# PROBLEM DETAILS
Return all of the entries below exactly as they are given.
————————
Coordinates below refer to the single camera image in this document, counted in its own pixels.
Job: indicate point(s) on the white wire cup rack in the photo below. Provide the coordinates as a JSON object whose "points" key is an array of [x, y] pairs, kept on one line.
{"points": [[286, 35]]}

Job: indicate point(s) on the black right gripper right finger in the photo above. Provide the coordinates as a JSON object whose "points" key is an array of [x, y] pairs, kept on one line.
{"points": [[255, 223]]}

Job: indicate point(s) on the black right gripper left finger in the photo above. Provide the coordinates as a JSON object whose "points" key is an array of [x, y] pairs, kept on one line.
————————
# ANSWER
Coordinates below refer to the single camera image in this document, counted in its own pixels.
Job: indicate point(s) on the white wire cup rack in the photo below. Provide the coordinates as a JSON object whose "points" key is an array of [x, y] pairs, kept on one line.
{"points": [[286, 35]]}

Job: indicate point(s) on the black right gripper right finger in the photo above. Provide the coordinates as a JSON object whose "points" key is an array of [x, y] pairs, kept on one line.
{"points": [[255, 223]]}

Job: indicate point(s) on the black right gripper left finger in the photo above. Provide the coordinates as a JSON object whose "points" key is an array of [x, y] pairs, kept on one line.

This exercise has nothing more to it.